17.8 Sommario
Si dà il nome di "rivoluzione industriale" al complesso di profondi mutamenti nelle forme di produzione che si verificò in Inghilterra tra fine '700 e inizio '800, mutamenti che successivamente si sarebbero affermati anche nel continente europeo. L'economia dell'Inghilterra preindustriale presentava alcune peculiarità che spiegano perché proprio lì avrebbe preso avvio la rivoluzione industriale.
Il controllo inglese del commercio internazionale favorì le manifatture tessili inglesi (rapido e poco costoso approvvigionamento di cotone grezzo, ampio mercato di vendita per i prodotti) e la diffusione di una mentalità imprenditoriale. La concentrazione nella proprietà della terra e l'introduzione di nuove tecniche di coltivazione configurarono una rivoluzione agricola che stimolò in vari modi il processo di industrializzazione: maggiori disponibilità alimentari per una popolazione in crescita, estensione del mercato interno (dovuta alla riduzione dell'autoconsumo), disponibilità di capitali per impieghi industriali, aumento della popolazione e, in una fase successiva, esodo dalle campagne (che consentirono la formazione di un proletariato industriale). Infine, la rivoluzione industriale fu favorita anche dalle particolari caratteristiche del sistema politico e dalla vivacità della società inglese.
Alla rivoluzione industriale si collegò l'introduzione di nuove tecnologie. Il legame tra invenzione e produzione (innovazione) è evidente nel settore tessile: l'aumentata capacità della tessitura (grazie alla "navetta volante") spinse alla meccanizzazione della filatura, che a sua volta stimolò l'invenzione del telaio meccanico. La fase successiva della innovazione tecnologica fu quella dell'utilizzazione del vapore come forza motrice.
La prima attività in cui si sviluppò il sistema di produzione basato sulla fabbrica fu quella cotoniera, la cui produzione aumentò enormemente grazie a vari fattori fra i quali: i costi limitati delle nuove tecnologie, la possibilità di alti profitti, la disponibilità di manodopera a basso costo, l'espansione del mercato. La meccanizzazione favorì l'industria siderurgica, che riuscì a far fronte alla nuova domanda soprattutto attraverso l'innovazione tecnologica.
Il sistema di fabbrica comportò la trasformazione del lavoratore in operaio, inserito in una crescente divisione del lavoro e soggetto a condizioni di lavoro (disciplina, orari) e di vita durissime. La semplificazione del processo produttivo rese possibile inoltre, soprattutto nell'industria tessile, l'impiego di donne e bambini. La prima reazione al sistema di fabbrica fu opera di lavoranti a domicilio e artigiani del settore tessile, tra cui si diffuse il luddismo. Spentesi le agitazioni luddiste all'inizio dell'800, e nonostante la politica repressiva del governo inglese, cominciarono a diffondersi tra gli operai nuove forme di organizzazione (società di mutuo soccorso, leghe di categoria).

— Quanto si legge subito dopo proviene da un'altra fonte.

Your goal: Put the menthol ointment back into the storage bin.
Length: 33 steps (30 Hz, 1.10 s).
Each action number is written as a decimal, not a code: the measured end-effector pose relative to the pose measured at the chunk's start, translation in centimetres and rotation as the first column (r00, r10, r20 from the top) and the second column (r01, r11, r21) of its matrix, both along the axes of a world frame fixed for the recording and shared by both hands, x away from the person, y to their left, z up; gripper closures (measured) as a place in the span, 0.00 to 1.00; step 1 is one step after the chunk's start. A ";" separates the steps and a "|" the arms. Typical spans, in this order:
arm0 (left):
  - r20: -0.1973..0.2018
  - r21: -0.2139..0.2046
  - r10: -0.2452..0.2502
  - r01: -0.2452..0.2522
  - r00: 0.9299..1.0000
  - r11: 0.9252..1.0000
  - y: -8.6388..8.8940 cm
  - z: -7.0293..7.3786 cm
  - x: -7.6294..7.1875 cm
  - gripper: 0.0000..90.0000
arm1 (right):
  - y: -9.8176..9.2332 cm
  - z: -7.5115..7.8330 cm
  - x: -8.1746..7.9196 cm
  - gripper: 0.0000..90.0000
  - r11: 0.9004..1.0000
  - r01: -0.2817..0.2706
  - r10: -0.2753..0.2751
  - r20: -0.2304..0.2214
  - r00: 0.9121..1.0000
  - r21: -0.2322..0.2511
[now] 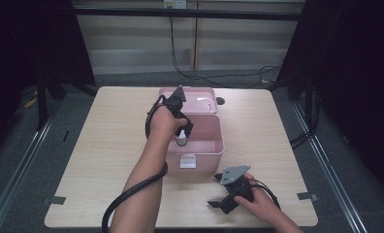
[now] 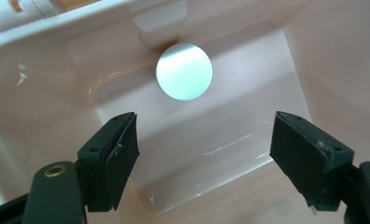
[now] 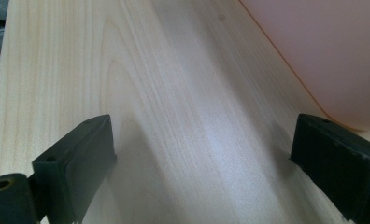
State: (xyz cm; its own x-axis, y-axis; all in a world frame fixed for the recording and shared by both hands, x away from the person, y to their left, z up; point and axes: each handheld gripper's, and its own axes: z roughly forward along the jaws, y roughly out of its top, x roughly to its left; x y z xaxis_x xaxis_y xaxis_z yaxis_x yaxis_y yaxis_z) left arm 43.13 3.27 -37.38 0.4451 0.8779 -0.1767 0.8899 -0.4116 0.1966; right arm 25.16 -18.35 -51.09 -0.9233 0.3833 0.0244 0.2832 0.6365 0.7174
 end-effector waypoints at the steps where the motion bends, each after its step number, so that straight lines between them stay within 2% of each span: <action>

Le trasformazioni legate all'industrializzazione sollecitarono, nell'ambito del radicalismo inglese, una nuova riflessione sui temi della partecipazione politica e della riforma sociale. Bentham, principale teorico dell'utilitarismo, individuò nel concetto di utile il criterio fondamentale cui deve conformarsi l'azione politica. Ricardo, il maggior teorico dell'economia "classica", pose in relazione la conflittualità sociale con la distribuzione del prodotto complessivo tra le varie classi.

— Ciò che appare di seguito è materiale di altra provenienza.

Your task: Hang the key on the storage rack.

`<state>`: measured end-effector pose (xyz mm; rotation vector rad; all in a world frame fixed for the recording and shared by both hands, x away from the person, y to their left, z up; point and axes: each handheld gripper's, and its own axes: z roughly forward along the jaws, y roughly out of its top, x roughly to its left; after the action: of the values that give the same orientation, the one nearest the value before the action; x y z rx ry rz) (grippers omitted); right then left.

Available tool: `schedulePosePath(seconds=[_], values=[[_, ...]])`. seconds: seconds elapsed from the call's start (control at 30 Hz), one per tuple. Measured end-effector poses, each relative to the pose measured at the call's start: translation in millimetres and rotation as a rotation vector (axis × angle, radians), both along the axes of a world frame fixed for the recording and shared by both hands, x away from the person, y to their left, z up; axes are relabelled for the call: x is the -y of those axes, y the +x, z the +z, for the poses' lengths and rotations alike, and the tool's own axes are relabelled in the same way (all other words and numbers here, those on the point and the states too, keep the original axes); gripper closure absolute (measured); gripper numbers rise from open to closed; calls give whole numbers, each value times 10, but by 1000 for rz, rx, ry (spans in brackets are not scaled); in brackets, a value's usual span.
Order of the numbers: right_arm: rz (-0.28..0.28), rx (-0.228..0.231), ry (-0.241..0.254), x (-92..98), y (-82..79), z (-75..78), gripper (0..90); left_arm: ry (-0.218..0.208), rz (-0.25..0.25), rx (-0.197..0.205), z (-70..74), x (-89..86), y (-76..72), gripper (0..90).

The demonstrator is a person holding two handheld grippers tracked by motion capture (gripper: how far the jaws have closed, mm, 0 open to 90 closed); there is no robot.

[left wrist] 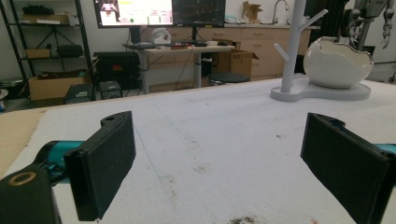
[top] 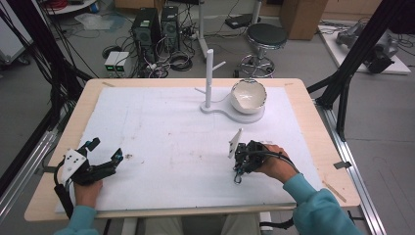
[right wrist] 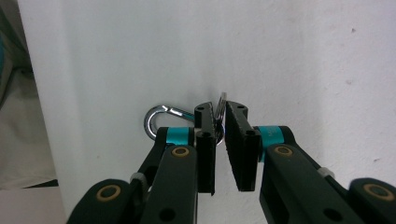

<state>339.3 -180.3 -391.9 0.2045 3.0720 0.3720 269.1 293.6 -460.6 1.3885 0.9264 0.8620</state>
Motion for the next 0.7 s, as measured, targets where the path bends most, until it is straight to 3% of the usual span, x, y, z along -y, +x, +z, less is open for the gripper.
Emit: schedulePosePath(seconds=[0.37,0.7], values=[[0,-13,17,15,33,5,871,0,0,0,0,0,0,106],[-47,-49,30,30,70,1,888,-1,1,-1,0,-1,0,106]])
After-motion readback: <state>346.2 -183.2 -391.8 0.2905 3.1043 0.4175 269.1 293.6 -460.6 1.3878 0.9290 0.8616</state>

La rivoluzione industriale inglese diede l'avvio a un nuovo sistema produttivo che, dal 1830 circa, si sarebbe esteso, con forme e modalità diverse, al resto dell'Europa e agli Stati Uniti. L'affermazione del capitalismo industriale e i profondi mutamenti sociali che l'accompagnarono (con la nascita di nuovi ceti e classi) determinarono, insieme alla rivoluzione francese, l'inizio di una nuova età, quella contemporanea, contrassegnata - nonostante profondi squilibri - dal raggiungimento del benessere economico nei paesi più sviluppati.